## REQUIRED ACTION
Copy all lines of the listing that include the string "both".
━━ RECORDS FOR THE EXERCISE
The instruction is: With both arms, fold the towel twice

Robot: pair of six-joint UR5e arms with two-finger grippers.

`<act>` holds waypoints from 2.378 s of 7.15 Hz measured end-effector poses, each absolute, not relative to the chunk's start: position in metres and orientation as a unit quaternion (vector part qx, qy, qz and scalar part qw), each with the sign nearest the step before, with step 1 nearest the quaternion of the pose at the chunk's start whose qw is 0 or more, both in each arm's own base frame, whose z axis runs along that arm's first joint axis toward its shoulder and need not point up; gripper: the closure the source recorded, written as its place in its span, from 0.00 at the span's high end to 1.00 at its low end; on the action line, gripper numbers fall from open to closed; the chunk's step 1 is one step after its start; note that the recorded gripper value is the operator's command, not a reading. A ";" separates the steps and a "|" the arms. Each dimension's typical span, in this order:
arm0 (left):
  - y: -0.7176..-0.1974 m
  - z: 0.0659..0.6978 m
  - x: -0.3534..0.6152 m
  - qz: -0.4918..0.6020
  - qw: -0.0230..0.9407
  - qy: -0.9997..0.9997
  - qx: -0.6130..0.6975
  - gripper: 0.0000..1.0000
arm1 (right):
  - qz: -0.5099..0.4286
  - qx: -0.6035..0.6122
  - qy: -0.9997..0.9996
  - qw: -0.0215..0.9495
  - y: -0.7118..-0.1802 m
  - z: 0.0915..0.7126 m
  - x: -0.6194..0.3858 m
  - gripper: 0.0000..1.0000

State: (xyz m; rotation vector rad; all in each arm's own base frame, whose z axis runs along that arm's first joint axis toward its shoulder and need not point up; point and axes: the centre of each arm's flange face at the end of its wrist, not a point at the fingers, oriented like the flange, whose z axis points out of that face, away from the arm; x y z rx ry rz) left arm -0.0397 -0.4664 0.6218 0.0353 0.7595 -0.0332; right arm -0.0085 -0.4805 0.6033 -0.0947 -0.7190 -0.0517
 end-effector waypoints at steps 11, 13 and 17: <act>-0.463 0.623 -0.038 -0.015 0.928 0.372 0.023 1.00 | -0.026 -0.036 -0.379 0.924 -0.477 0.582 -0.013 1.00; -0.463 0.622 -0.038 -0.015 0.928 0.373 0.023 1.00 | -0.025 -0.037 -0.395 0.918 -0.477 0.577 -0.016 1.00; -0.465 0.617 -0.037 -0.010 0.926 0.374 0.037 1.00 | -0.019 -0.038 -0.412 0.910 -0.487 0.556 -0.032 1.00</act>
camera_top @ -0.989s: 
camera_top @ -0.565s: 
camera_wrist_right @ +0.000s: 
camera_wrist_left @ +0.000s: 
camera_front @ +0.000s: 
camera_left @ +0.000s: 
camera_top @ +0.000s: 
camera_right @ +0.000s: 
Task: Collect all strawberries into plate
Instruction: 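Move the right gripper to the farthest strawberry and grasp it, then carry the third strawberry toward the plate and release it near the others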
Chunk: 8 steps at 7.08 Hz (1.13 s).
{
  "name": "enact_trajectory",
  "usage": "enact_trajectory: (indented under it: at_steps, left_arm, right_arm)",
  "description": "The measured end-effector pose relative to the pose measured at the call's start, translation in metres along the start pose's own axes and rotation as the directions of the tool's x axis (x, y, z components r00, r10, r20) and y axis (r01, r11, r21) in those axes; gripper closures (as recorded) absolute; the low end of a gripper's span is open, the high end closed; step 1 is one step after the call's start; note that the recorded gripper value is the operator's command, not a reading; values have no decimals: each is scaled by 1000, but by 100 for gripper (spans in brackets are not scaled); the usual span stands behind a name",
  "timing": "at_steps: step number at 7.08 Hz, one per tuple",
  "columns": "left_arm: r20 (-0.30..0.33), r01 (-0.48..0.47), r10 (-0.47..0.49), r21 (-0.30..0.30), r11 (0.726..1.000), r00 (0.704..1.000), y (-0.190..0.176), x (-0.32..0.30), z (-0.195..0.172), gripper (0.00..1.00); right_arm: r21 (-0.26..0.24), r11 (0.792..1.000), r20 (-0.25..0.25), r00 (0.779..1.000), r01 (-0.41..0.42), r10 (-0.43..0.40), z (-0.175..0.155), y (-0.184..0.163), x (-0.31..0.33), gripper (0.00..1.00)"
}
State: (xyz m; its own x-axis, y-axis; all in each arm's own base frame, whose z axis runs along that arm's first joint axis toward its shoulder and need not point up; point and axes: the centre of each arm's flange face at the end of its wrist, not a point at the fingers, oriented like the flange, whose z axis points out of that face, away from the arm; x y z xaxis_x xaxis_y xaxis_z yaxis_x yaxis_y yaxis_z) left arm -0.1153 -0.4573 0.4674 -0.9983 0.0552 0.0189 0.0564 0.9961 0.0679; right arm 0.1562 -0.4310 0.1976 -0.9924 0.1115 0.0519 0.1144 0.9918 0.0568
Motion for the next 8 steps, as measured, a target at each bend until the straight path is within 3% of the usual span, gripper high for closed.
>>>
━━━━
## RESULT
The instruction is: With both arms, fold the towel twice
`<act>` holds waypoints from 2.378 s of 7.15 Hz measured end-effector poses, each absolute, not relative to the chunk's start: position in metres and orientation as a unit quaternion (vector part qx, qy, qz and scalar part qw), each with the sign nearest the step before, with step 1 nearest the quaternion of the pose at the chunk's start whose qw is 0 or more, both in each arm's own base frame, whose z axis runs along that arm's first joint axis toward its shoulder and need not point up; gripper: the closure the source recorded, written as its place in its span, from 0.00 at the span's high end to 1.00 at its low end; on the action line, gripper numbers fall from open to closed; the chunk's step 1 is one step after its start; note that the recorded gripper value is the operator's command, not a reading. A ";" separates the steps and a "|" the arms. Each dimension's typical span, in this order:

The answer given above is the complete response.